### INSTRUCTIONS FOR THE TASK
The range to repeat runs from the line with "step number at" to the last line below, both ends included; give it exactly and without pictures.
======
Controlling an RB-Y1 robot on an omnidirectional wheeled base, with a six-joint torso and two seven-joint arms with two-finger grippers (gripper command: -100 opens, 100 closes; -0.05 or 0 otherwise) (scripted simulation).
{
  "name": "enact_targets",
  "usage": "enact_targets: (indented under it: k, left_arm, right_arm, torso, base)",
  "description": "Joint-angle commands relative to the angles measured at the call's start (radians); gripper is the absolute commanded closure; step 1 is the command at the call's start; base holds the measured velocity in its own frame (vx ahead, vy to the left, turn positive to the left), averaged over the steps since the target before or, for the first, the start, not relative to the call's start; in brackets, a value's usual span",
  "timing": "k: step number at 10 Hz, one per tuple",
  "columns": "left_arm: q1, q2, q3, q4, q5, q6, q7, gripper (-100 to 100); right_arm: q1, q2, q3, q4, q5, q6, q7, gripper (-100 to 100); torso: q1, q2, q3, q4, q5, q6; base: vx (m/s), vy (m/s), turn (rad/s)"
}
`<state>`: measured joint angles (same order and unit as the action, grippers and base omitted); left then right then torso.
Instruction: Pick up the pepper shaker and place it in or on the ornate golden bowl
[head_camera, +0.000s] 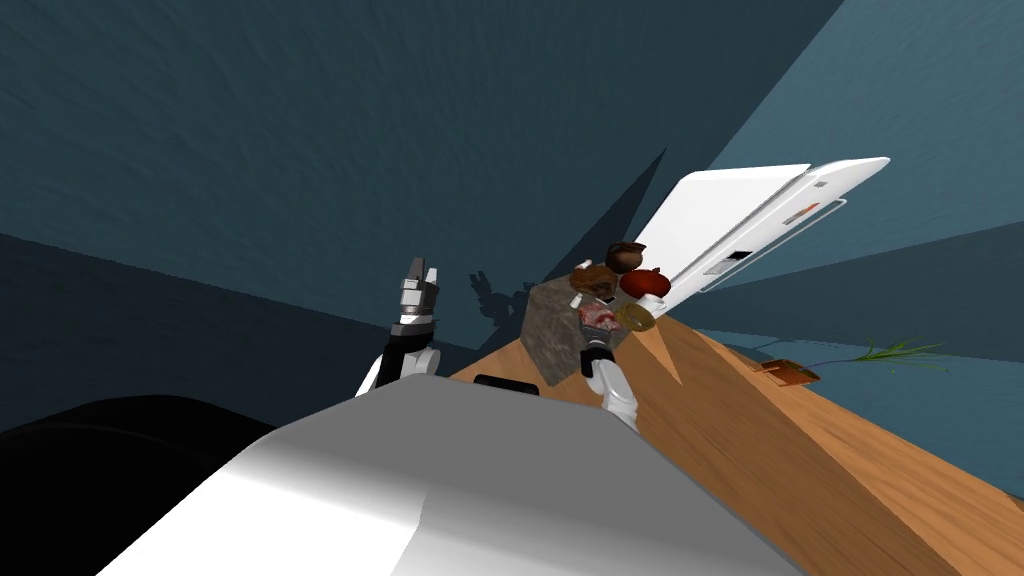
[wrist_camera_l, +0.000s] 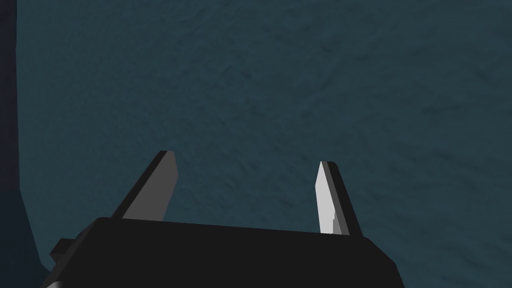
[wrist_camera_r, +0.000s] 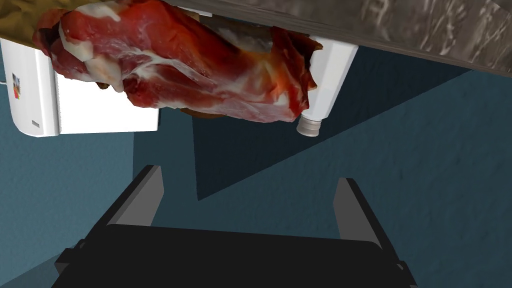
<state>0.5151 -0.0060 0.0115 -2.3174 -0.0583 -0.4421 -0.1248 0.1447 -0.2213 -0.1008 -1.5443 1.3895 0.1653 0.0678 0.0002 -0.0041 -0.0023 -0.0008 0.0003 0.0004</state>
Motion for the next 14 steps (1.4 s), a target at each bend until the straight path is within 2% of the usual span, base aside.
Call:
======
### WRITTEN ANSWER
  "timing": "k: step number at 10 Hz, one per tuple",
  "columns": "left_arm: q1, q2, q3, q4, q5, q6, q7, gripper (-100 to 100); right_arm: q1, q2, q3, q4, q5, q6, q7, gripper (-100 to 100); torso: q1, q2, q3, q4, q5, q6; base: vx (m/s), vy (m/s), turn (rad/s)"
}
`<state>`: measured joint angles (same order and unit as the action, grippers and base omitted); left then right then torso.
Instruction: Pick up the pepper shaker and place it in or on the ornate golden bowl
[head_camera, +0.000s] 
[wrist_camera_l, +0.000s] 
[wrist_camera_r, +0.000s] 
<state>0.5151 -0.0060 0.0115 -2.3174 -0.0583 -0.4421 -0.1248 0.1447 -0.2213 -0.1008 -1.5443 1.3895 0.1653 0.0678 0.0002 -0.0041 -0.0023 -0.0008 0.0003 0.0004</state>
Motion for the next 14 steps (1.4 s), a target at each bend until the straight path is within 2% of the usual span, base aside.
Call:

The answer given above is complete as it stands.